------ TASK INPUTS ------
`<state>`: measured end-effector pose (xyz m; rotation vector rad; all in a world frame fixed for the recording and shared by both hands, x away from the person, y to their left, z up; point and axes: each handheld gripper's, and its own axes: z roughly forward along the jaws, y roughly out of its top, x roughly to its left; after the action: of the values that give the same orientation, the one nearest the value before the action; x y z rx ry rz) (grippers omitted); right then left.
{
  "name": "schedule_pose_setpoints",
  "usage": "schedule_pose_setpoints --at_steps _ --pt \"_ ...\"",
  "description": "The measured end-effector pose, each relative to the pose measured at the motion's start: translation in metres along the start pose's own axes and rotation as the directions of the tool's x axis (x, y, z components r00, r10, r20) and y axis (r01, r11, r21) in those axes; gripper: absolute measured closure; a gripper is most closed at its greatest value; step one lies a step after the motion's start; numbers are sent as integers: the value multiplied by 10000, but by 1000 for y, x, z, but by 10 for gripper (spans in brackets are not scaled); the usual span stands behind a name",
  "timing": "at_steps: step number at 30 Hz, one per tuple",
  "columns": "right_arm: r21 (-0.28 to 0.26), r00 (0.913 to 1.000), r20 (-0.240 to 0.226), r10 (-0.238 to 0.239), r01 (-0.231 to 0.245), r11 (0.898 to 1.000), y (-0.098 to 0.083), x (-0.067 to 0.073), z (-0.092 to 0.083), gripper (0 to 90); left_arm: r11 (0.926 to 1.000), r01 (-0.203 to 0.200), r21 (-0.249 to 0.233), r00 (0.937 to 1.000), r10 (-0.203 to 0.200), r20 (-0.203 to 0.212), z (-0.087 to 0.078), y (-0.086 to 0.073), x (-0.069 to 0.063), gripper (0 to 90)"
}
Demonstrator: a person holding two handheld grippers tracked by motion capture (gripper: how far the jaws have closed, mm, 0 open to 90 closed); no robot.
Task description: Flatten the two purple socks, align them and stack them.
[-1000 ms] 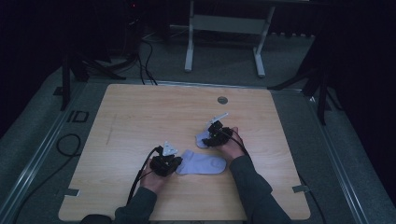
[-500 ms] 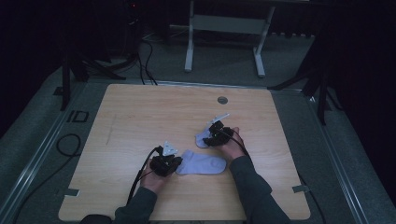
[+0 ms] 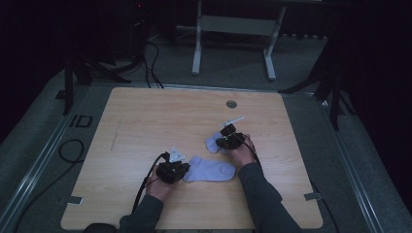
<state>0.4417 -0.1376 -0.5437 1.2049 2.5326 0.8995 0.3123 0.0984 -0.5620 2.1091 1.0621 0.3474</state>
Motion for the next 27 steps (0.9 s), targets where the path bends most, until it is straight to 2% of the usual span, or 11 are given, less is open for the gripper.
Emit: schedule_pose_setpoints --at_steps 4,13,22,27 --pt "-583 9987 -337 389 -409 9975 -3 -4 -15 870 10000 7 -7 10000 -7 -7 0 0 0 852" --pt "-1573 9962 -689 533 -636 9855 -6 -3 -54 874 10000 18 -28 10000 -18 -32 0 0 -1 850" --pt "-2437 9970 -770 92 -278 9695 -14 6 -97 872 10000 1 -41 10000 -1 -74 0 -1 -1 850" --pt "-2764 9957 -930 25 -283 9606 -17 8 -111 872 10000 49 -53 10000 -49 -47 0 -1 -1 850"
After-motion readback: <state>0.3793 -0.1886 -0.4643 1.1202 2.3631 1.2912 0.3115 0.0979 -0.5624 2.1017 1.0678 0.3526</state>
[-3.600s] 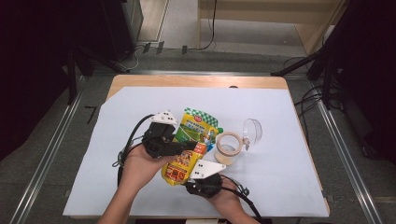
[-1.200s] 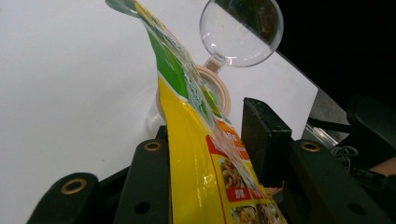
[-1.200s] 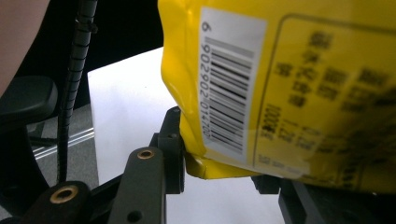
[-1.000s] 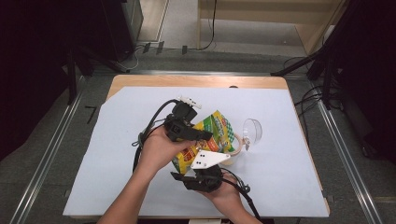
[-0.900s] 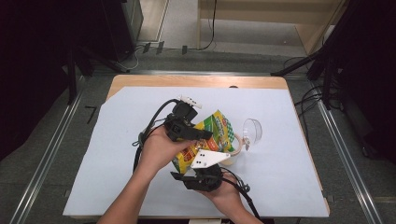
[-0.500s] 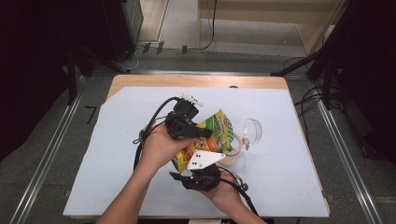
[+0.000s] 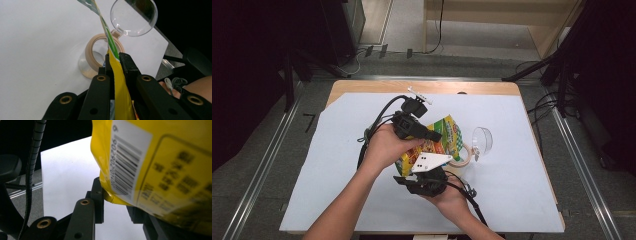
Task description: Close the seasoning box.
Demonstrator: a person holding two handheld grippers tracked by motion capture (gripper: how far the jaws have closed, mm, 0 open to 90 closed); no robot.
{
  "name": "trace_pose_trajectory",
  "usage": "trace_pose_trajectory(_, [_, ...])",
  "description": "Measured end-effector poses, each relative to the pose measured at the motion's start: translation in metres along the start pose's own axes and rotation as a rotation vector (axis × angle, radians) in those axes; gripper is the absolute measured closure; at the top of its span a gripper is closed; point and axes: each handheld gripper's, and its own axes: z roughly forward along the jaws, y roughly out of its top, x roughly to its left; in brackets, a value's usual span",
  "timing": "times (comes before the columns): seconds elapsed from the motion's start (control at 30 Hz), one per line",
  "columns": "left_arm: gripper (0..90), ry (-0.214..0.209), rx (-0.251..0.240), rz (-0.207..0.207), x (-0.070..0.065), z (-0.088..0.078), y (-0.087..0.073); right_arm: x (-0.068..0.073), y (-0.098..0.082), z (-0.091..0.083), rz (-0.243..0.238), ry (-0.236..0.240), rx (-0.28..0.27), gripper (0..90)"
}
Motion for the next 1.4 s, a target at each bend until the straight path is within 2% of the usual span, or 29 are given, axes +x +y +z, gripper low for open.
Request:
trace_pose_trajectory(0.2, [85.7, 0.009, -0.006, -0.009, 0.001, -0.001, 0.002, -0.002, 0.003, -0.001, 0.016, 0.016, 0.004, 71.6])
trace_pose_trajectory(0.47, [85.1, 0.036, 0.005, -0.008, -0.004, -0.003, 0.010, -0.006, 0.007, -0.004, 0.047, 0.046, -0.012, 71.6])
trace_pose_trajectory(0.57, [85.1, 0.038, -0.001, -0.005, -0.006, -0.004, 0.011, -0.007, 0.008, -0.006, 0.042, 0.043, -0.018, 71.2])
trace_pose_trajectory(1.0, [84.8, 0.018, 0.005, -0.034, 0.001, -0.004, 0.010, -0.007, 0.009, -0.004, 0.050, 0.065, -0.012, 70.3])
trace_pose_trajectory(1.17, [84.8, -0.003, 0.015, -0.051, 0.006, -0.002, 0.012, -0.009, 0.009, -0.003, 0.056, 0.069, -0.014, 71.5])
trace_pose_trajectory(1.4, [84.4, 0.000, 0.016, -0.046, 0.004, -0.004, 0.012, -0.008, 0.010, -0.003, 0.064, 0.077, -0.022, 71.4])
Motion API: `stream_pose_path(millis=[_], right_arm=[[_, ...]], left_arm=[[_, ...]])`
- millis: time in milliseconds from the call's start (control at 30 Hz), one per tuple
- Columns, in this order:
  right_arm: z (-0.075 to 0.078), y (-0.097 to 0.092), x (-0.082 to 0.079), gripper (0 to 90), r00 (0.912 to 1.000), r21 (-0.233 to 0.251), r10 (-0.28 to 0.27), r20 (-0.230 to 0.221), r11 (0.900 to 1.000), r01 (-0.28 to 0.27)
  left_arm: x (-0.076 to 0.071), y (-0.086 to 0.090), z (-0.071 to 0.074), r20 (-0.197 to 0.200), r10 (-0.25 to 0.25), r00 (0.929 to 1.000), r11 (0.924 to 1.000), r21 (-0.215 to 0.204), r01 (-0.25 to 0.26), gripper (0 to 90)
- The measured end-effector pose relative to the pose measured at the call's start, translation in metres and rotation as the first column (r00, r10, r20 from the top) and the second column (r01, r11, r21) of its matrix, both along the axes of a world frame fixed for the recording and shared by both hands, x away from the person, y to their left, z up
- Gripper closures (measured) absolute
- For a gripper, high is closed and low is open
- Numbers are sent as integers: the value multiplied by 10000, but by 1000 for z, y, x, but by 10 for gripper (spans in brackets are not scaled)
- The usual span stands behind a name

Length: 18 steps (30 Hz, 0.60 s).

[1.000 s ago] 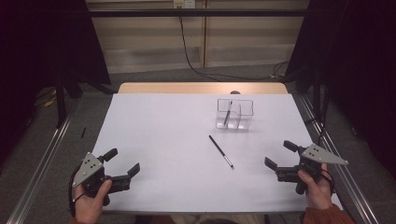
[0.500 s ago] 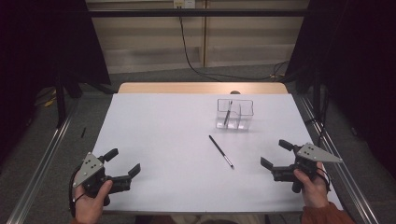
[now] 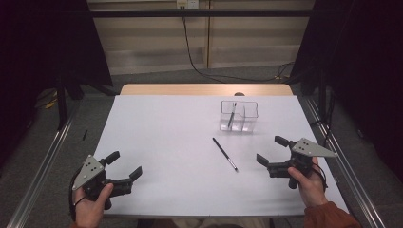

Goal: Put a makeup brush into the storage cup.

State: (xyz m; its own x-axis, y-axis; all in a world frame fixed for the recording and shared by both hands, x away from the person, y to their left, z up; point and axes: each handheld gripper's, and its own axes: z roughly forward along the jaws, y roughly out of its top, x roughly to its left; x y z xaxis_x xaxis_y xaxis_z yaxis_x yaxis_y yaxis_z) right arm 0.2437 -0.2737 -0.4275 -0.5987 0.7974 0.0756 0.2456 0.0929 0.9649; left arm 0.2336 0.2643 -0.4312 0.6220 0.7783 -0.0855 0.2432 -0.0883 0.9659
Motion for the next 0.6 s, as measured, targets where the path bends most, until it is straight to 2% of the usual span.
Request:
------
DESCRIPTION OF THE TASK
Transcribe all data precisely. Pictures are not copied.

RESPONSE BOX
`<state>`: measured end-effector pose (xyz m; rotation vector rad; all in a world frame fixed for the recording and shared by both hands, x away from the person, y to their left, z up; point and axes: each handheld gripper's, and its own axes: z roughly forward along the jaws, y roughly out of its top, x roughly to its left; after the action: of the values that give the same orientation, the one nearest the value before the action; x y z rx ry rz) (grippers omitted); right then left.
{
  "name": "schedule_pose_setpoints",
  "usage": "schedule_pose_setpoints --at_steps _ --pt \"_ ...\"",
  "description": "The measured end-effector pose, each relative to the pose measured at the motion's start: translation in metres along the start pose's own axes and rotation as the directions of the tool's x axis (x, y, z components r00, r10, r20) and y axis (r01, r11, r21) in those axes; gripper: absolute measured closure; a gripper is most closed at its greatest value; step one lies a step after the motion's start; numbers are sent as integers: the value multiplied by 10000, but by 1000 for y, x, z, but by 10 for gripper (spans in brackets are not scaled); the usual span stands behind a name",
  "timing": "at_steps: step number at 30 Hz, one per tuple",
  "columns": "right_arm: r21 (-0.28 to 0.26), r00 (0.913 to 1.000), r20 (-0.240 to 0.226), r10 (-0.238 to 0.239), r01 (-0.231 to 0.245), r11 (0.898 to 1.000), y (-0.098 to 0.083), x (-0.067 to 0.073), z (-0.092 to 0.083), gripper (0 to 90); left_arm: r11 (0.926 to 1.000), r01 (-0.203 to 0.200), r21 (-0.249 to 0.233), r00 (0.937 to 1.000), r10 (-0.203 to 0.200), r20 (-0.203 to 0.212), z (-0.087 to 0.078), y (-0.086 to 0.073), x (-0.069 to 0.063), gripper (0 to 90)"
}
Demonstrator: a person holding two handheld grippers tracked by motion capture (gripper: how far the jaws have closed, mm, 0 open to 90 closed); no robot.
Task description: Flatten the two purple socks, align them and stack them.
[-1000 ms] 
[-500 ms] 
[+0 ms] 
<state>0.4417 -0.1376 -0.5437 1.2049 2.5326 0.8995 0.3123 0.0984 -0.5620 2.1091 1.0621 0.3474</state>
Motion for the next 27 steps (0.9 s), targets where the path bends most, until it is straight to 2% of the usual span, or 11 are given, less is open for the gripper.
Emit: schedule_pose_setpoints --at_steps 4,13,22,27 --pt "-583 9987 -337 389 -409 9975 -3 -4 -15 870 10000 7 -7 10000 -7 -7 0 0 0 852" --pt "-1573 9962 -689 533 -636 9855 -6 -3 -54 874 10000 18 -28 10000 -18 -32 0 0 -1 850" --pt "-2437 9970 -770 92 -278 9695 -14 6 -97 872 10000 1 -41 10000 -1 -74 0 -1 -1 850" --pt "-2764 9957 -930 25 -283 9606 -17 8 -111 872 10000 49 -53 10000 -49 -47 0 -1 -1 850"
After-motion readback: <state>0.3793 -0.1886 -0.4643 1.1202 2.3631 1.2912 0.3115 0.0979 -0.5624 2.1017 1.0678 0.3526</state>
[-3.600s] 
[-1.200s] 
[-1.200s] 
[-1.000s] 
[-0.900s] 
[-0.500s] 
[+0.000s] 
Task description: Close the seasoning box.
Demonstrator: a person holding two handheld grippers tracked by motion capture (gripper: how far the jaws have closed, mm, 0 open to 90 closed); no robot.
{
  "name": "trace_pose_trajectory",
  "usage": "trace_pose_trajectory(_, [_, ...])",
  "description": "Measured end-effector poses, each relative to the pose measured at the motion's start: translation in metres along the start pose's own axes and rotation as a rotation vector (axis × angle, radians) in those axes; gripper is the absolute measured closure; at the top of its span a gripper is closed; point and axes: each handheld gripper's, and its own axes: z roughly forward along the jaws, y roughly out of its top, x roughly to its left; in brackets, a value's usual span",
  "timing": "times (comes before the columns): seconds elapsed from the motion's start (control at 30 Hz), one per line",
  "columns": "left_arm: gripper (0..90), ry (-0.214..0.209), rx (-0.251..0.240), rz (-0.207..0.207), x (-0.070..0.065), z (-0.088..0.078), y (-0.087..0.073); right_arm: x (-0.068..0.073), y (-0.098..0.082), z (-0.091..0.083), rz (-0.243..0.238), ry (-0.236..0.240), rx (-0.28..0.27), gripper (0..90)"
}
Motion for the next 1.4 s, a target at each bend until the straight path is within 2% of the usual span, or 29 are given, axes +x +y +z, gripper low for open.
Request:
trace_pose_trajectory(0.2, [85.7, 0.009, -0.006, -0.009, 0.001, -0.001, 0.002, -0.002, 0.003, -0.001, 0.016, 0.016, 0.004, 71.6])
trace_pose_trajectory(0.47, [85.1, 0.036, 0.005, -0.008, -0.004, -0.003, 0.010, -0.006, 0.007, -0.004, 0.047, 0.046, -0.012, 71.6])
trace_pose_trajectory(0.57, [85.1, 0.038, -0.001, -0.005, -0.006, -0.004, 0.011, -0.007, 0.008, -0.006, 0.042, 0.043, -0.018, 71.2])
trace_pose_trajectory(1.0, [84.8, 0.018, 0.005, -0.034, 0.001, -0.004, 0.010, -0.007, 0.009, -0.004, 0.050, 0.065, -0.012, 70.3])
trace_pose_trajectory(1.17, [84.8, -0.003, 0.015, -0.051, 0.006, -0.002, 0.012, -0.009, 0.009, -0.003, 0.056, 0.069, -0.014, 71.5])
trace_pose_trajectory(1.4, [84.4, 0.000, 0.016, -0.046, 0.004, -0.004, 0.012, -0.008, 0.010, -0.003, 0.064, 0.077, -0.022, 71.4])
Motion API: `stream_pose_path(millis=[_], right_arm=[[_, ...]], left_arm=[[_, ...]])`
- millis: time in milliseconds from the call's start (control at 30 Hz), one per tuple
- Columns, in this order:
  right_arm: z (-0.075 to 0.078), y (-0.097 to 0.092), x (-0.082 to 0.079), gripper (0 to 90), r00 (0.912 to 1.000), r21 (-0.233 to 0.251), r10 (-0.28 to 0.27), r20 (-0.230 to 0.221), r11 (0.900 to 1.000), r01 (-0.28 to 0.27)
  left_arm: x (-0.076 to 0.071), y (-0.086 to 0.090), z (-0.071 to 0.074), r20 (-0.197 to 0.200), r10 (-0.25 to 0.25), r00 (0.929 to 1.000), r11 (0.924 to 1.000), r21 (-0.215 to 0.204), r01 (-0.25 to 0.26), gripper (0 to 90)
- The measured end-effector pose relative to the pose measured at the call's start, translation in metres and rotation as the first column (r00, r10, r20 from the top) and the second column (r01, r11, r21) of its matrix, both along the axes of a world frame fixed for the recording and shared by both hands, x away from the person, y to their left, z up
- Gripper closures (measured) absolute
- For a gripper, high is closed and low is open
- Numbers are sent as integers: the value multiplied by 10000, but by 1000 for z, y, x, but by 10 for gripper (spans in brackets are not scaled)
- The usual span stands behind a name

Length: 18 steps (30 Hz, 0.60 s).

[1.000 s ago] 
[0.500 s ago] 
[now] 

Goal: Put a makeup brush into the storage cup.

State: (xyz m; its own x-axis, y-axis; all in a world frame fixed for the recording and shared by both hands, x away from the person, y to their left, z up; point and axes: each handheld gripper's, and its own axes: z roughly forward along the jaws, y roughly out of its top, x roughly to its left; x y z xaxis_x xaxis_y xaxis_z yaxis_x yaxis_y yaxis_z) right arm 0.2437 -0.2737 -0.4275 -0.5987 0.7974 0.0756 0.2456 0.0929 0.9649; left arm 0.2336 0.2643 -0.4312 0.6220 0.7783 -0.0855 0.2432 -0.0883 0.9659
Motion for the next 0.6 s, as measured, targets where the path bends most, until it is straight to 2% of the usual span.
Request:

This response is complete, and nothing else is pending.